A Differentiable Alignment Framework for Sequence-to-Sequence Modeling via Optimal Transport

TL;DR

This work tackles precise seq2seq alignment in automatic speech recognition by replacing marginal-path losses (e.g., CTC) with a differentiable, one-dimensional optimal transport framework. It introduces Sequence Optimal Transport Distance ($SOTD$) as a pseudo-metric over finite sequences and derives the Optimal Temporal Transport Classification (OTTC) loss, which jointly learns an alignment and token predictions with linear-time, linear-space complexity $O(\max(n,m))$. The method builds a differentiable, monotonic 1D OT mapping $\boldsymbol{\gamma}_n^{m,\boldsymbol{\beta}}$ parameterized by $\boldsymbol{\alpha}$ and $\boldsymbol{\beta}$, enabling exact single-path emphasis and reducing peaky behavior compared to CTC; experiments on TIMIT, AMI, and LibriSpeech show improved alignment metrics and controlled trade-offs with WER. The approach provides a principled framework for seq2seq alignment that could extend to other modalities and tasks, with public code and promising implications for alignment-sensitive applications. Key contributions include the formal definition and properties of $SOTD$, the differentiable 1D OT alignment mechanism with $O(\max(n,m))$ scaling, and the OTTC loss demonstrating improved temporal alignment and interpretability over existing E2E ASR losses.

Abstract

Accurate sequence-to-sequence (seq2seq) alignment is critical for applications like medical speech analysis and language learning tools relying on automatic speech recognition (ASR). State-of-the-art end-to-end (E2E) ASR systems, such as the Connectionist Temporal Classification (CTC) and transducer-based models, suffer from peaky behavior and alignment inaccuracies. In this paper, we propose a novel differentiable alignment framework based on one-dimensional optimal transport, enabling the model to learn a single alignment and perform ASR in an E2E manner. We introduce a pseudo-metric, called Sequence Optimal Transport Distance (SOTD), over the sequence space and discuss its theoretical properties.

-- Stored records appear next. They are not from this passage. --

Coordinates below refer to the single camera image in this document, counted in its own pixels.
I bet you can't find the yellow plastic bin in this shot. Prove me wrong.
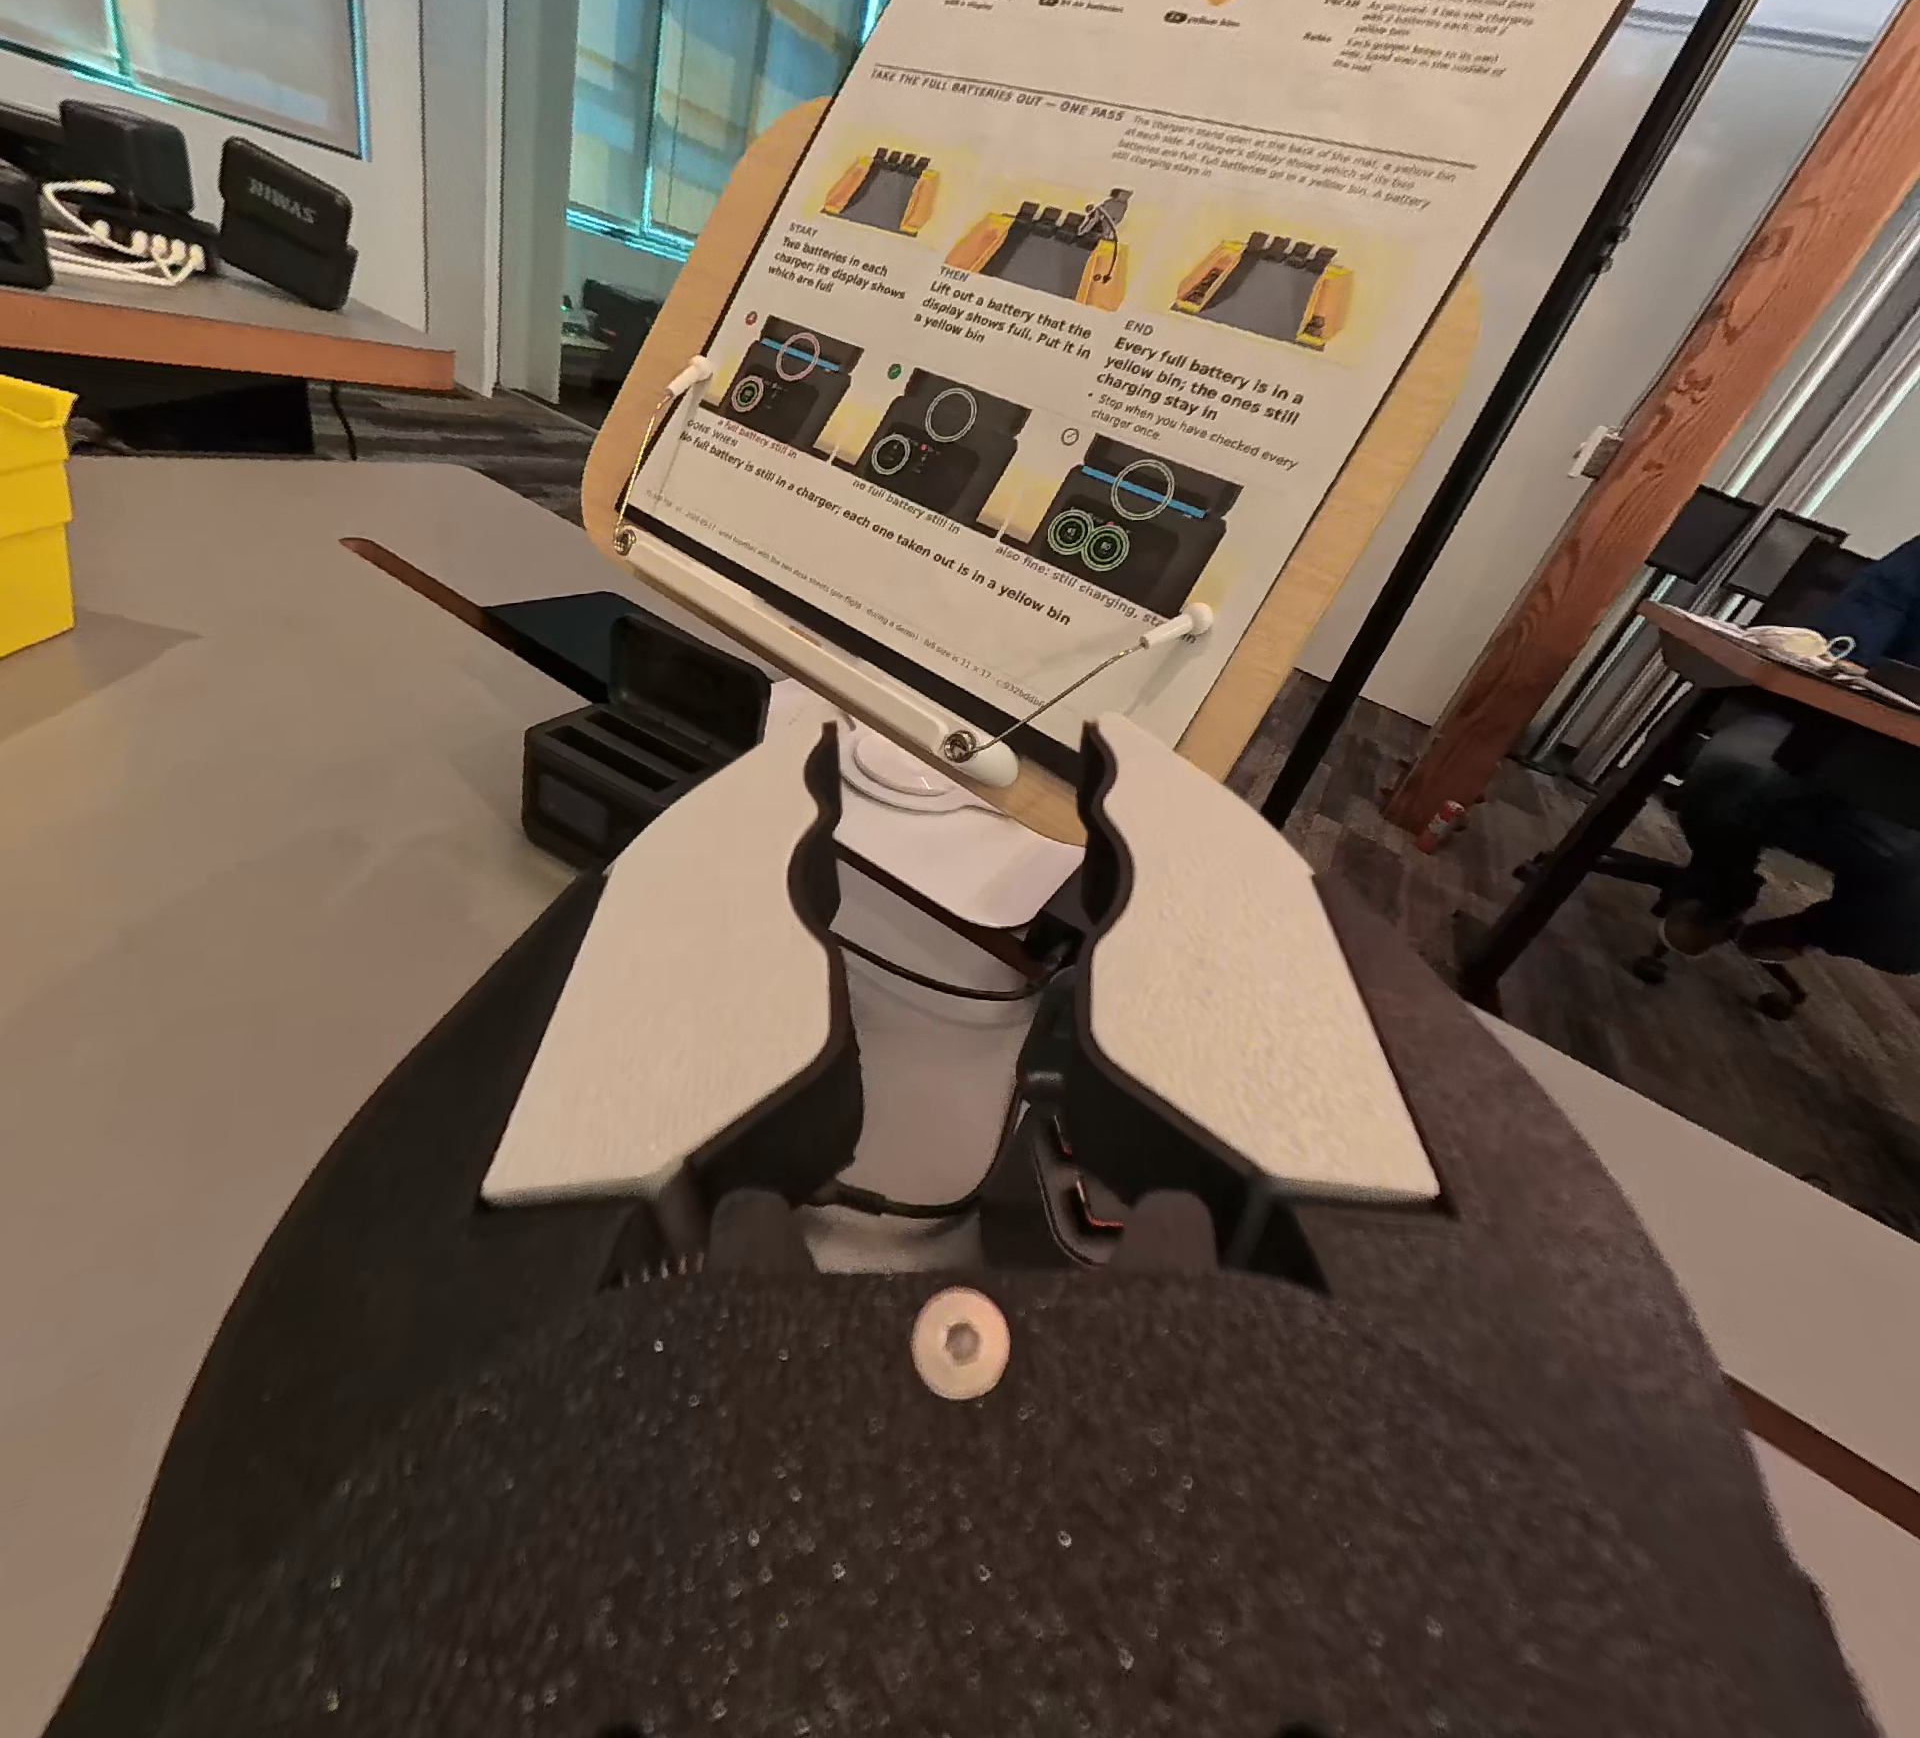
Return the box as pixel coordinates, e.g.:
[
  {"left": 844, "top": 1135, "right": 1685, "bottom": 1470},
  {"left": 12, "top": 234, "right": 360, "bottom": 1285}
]
[{"left": 0, "top": 371, "right": 73, "bottom": 663}]

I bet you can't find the black computer monitor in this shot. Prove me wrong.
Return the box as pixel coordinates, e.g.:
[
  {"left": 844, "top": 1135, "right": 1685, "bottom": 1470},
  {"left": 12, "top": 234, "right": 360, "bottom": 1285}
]
[{"left": 1644, "top": 486, "right": 1854, "bottom": 627}]

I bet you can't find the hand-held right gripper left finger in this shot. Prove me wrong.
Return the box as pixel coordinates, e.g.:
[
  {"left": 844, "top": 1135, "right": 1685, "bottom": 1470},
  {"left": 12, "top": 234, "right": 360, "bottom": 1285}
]
[{"left": 481, "top": 714, "right": 869, "bottom": 1210}]

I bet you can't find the brown wooden post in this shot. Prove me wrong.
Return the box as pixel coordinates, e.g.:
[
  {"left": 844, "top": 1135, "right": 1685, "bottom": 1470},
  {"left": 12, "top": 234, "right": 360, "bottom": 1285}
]
[{"left": 1387, "top": 20, "right": 1920, "bottom": 848}]

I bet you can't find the black metal leg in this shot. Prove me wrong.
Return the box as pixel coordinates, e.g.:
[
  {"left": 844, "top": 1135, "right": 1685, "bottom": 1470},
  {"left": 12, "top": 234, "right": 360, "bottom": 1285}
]
[{"left": 1262, "top": 0, "right": 1870, "bottom": 825}]

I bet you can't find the wooden side table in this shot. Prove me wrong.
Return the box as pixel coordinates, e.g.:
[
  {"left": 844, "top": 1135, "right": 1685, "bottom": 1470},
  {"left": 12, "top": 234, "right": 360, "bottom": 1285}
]
[{"left": 1452, "top": 605, "right": 1920, "bottom": 1009}]

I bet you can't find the wooden work table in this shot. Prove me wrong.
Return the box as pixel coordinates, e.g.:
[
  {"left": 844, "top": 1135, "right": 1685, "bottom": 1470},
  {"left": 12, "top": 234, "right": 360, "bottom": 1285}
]
[{"left": 0, "top": 271, "right": 461, "bottom": 397}]

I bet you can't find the black battery charger case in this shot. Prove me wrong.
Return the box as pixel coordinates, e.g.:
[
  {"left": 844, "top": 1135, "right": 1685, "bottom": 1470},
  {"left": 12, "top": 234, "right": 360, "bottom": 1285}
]
[{"left": 516, "top": 618, "right": 780, "bottom": 873}]

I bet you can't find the white coiled cable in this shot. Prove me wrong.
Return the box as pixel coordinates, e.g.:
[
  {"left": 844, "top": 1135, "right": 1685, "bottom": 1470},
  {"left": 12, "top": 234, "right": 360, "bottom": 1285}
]
[{"left": 35, "top": 176, "right": 216, "bottom": 293}]

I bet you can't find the thin grey cord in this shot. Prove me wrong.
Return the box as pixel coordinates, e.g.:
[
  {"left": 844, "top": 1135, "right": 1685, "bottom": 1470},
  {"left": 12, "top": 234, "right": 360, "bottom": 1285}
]
[
  {"left": 642, "top": 350, "right": 715, "bottom": 533},
  {"left": 983, "top": 605, "right": 1218, "bottom": 755}
]

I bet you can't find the wooden instruction board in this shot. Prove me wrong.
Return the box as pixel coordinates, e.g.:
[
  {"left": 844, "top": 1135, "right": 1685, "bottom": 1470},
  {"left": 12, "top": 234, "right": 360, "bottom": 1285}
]
[{"left": 580, "top": 0, "right": 1744, "bottom": 858}]

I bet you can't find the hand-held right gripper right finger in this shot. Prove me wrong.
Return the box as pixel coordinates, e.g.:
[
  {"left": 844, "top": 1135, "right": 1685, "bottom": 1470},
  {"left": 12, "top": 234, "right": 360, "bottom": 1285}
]
[{"left": 1077, "top": 714, "right": 1437, "bottom": 1208}]

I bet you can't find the dark flat mat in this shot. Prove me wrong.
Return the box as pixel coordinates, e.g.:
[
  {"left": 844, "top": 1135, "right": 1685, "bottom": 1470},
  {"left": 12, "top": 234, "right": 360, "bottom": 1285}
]
[{"left": 481, "top": 586, "right": 654, "bottom": 711}]

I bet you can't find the black charging cable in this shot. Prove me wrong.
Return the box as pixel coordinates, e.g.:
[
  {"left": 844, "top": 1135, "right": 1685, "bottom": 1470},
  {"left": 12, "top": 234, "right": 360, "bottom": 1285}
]
[{"left": 826, "top": 920, "right": 1056, "bottom": 1001}]

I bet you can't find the white clip bar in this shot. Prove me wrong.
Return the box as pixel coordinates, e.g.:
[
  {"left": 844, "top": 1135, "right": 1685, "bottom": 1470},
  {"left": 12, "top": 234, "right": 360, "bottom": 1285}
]
[{"left": 617, "top": 519, "right": 1027, "bottom": 797}]

Based on the SOTD, we propose Optimal Temporal Transport Classification (OTTC) loss for ASR and contrast its behavior with CTC. Experimental results on the TIMIT, AMI, and LibriSpeech datasets show that our method considerably improves alignment performance compared to CTC and the more recently proposed Consistency-Regularized CTC, though with a trade-off in ASR performance. We believe this work opens new avenues for seq2seq alignment research, providing a solid foundation for further exploration and development within the community. Our code is publicly available at: https://github.com/idiap/OTTC

Figures (7)

• Figure 1: Alignment between embeddings of frames and target sequence. Red bullets represent the elements of the target sequence $\{{\bm{y}}\}_m$, while the blue bullets indicate the frame embeddings $\{{\bm{x}}\}_n$. In OTTC, the alignment guides the prediction model $F$ in determining which frames should map to which labels. Additionally, the alignment model has the flexibility to leave some frames unaligned, as represented by the blue-and-white bullets, allowing those frames to be dropped during inference.
• Figure 2: Discrete monotonic alignment as 1D OT solution. A discrete monotonic alignment represents a temporal alignment between two sequences (target on top, frame embeddings on bottom). It can be modeled by $\boldsymbol{\gamma}_n^{m,\boldsymbol{\beta}}$, as illustrated in the graph. The thickness of the links reflects the amount of mass $\boldsymbol{\gamma}_n^{m,\boldsymbol{\beta}}(\boldsymbol{\alpha})_{i,j}$ transported, with thicker links corresponding to higher mass.
• Figure 3: A CTC alignment.Here, we illustrate one of the valid alignments for CTC. The CTC loss maximizes the marginal probability over all such possible alignments.
• Figure 4: CTC and OTTC alignments. Phoneme-level transcription of CTC and OTTC, compared to a reference from TIMIT.
• Figure 5: 1D OT transport computation. Illustration of the optimal transport process, computed iteratively by transferring probability mass from the smallest bins to the largest.